“In our worship there should be the power of the supernatural, which brings home a sense of God.” — Bryan Green
“Yes, worship of the loving God is man’s whole reason for existence.” — A. W. Tozer
“To worship is to quicken the conscience, by the holiness of God, to feed the mind with the truth of God, to purge the imagination by the beauty of God, to open the heart to the love of God, to devote the will to the purpose of God.” — William Temple
“And Abraham said unto his young men, Abide ye here with the ass; and I and the lad will go yonder and worship, and come again to you” (Gen. 22:5).

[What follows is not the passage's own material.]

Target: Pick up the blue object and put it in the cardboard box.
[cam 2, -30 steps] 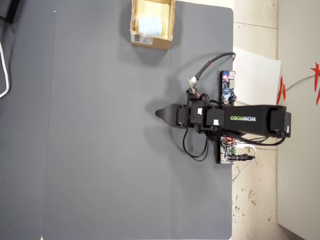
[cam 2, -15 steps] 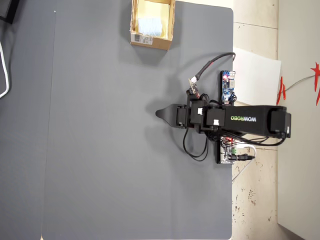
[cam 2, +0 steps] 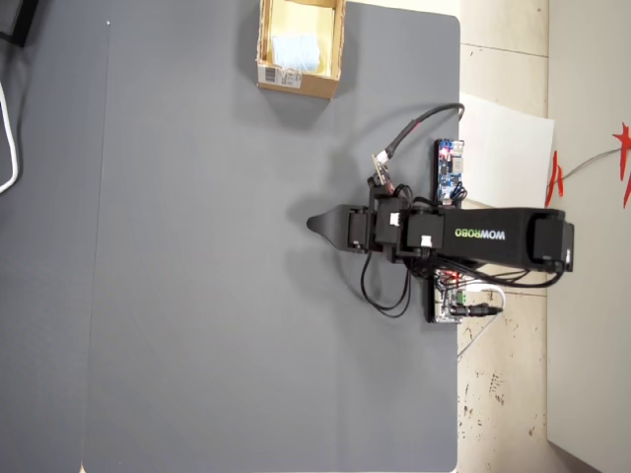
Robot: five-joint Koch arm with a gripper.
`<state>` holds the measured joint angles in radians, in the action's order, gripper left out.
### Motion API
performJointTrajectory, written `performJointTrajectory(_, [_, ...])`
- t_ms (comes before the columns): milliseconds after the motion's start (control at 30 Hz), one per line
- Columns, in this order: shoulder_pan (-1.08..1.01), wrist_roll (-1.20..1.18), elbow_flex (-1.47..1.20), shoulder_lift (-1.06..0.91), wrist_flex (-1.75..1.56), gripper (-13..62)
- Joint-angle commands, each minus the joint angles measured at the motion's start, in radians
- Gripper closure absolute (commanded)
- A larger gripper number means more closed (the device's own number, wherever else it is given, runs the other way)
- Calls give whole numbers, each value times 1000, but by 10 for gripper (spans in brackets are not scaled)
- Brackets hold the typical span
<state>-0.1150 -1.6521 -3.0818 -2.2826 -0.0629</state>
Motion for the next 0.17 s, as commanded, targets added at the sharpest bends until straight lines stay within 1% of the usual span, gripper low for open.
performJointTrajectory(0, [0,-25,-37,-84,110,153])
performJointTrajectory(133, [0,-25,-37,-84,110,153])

Abraham was a worshipper of God. In obedience, he left everything that was familiar to him and followed God’s leading. His reverence for the LORD made him compliant to every command from God. His soul was so strengthened that he was willing to sacrifice even his own son. His robust faith made him confident that both he and his son would return from the mountain — “I and the lad go yonder to prostrate ourselves before the Lord and we will come back to you.” His familiarity with God in the secret place gave him overwhelming confidence in God’s goodness. In worship, he found great strength to trust the Lord, and his faith was so strong that he even believed that God would bring Isaac back to life, should he die.
Worshippers have uncommon fortitude. They exhibit extreme resilience under the most pressing circumstances. With his dying breath, Jacob blessed Joseph’s sons and worshipped while leaning on his staff (Heb. 11:21). Shadrach, Meshach, and Abednego were exceptional young men, who refused to worship the king’s golden image. They would not bend, budge, or bow: “Be it known unto thee, O king that we will not serve thy gods, nor worship the golden image which thou hast set up” (Dan. 3:18). They chose the fiery furnace rather than worship the king’s image. They were confident that God would deliver them, even if the Lord chose not to spare their lives.
Consider Job’s incredible trial. Job was a serious worshipper of God. He offered sacrifices for his children continually. But Satan was given permission to try Job; and, consequently, Job lost everything. But notice Job’s response upon receiving all of the crushing news, “Then Job arose, and rent his mantle, and shaved his head, and fell down upon the ground, and worshipped” (Job 1:21). He prostrated himself before the Lord and worshipped. Then he spoke, “Naked came I out of my mother’s womb, and naked shall I return thither: the LORD gave, and the LORD hath taken away; blessed be the name of the LORD. In all this Job sinned not, nor charged God foolishly” (Job 1:21–22). Amazingly, Job’s first response was worship. Perhaps this is the reason why he did not sin or foolishly blame God. It was Job’s reverence, devotion, and veneration of God that gave him strength to get through his ordeal and later to endure the persecution of his so-called friends.
“Our hearts will never be satisfied until that glorified Lord Jesus becomes our object, bright and fair,” said C. A. Coates. We pray when we are obsessed with our needs. We give thanks when we are fixated on our blessings. But we worship when we are preoccupied with God. Through worship we see God as He is: all-powerful, ever-present, and all-knowing. His immensity fills us with wonder and awe, and our hearts esteem Him as we marvel at His greatness. It is this mindset that builds up our inner man and restores our souls. Worship truly imparts strength.
When you find yourself in a great trial, remember Job’s first response — worship. God said, “Come now, let us reason together” (Isa. 1:18). Heart-felt prayer is welcomed by God, and He invites us to approach him in conversation. He welcomes our honest questions and complaints. One of our friends had both of her pelvis bones crushed when a malfunctioning vehicle accelerated and pinned her against a wall. Multiple operations and medications left her dazed and disoriented. She found herself in great need of hearing a word from God. She cried out, and in time the Lord opened a portion of Scripture that satisfied her longings. Her tragedy turned into triumph. Her lengthy recovery became a demonstration of divine power in action. Prayer, the quickened Word, and gratitude gave inner healing. You too will find strength through worship!
- Is your adversity a time of worship?
- Have you entrusted your life and cares into the hands of the loving Creator, Who cares for you?
- As you are able, are you finding yourself in God’s house worshipping Him?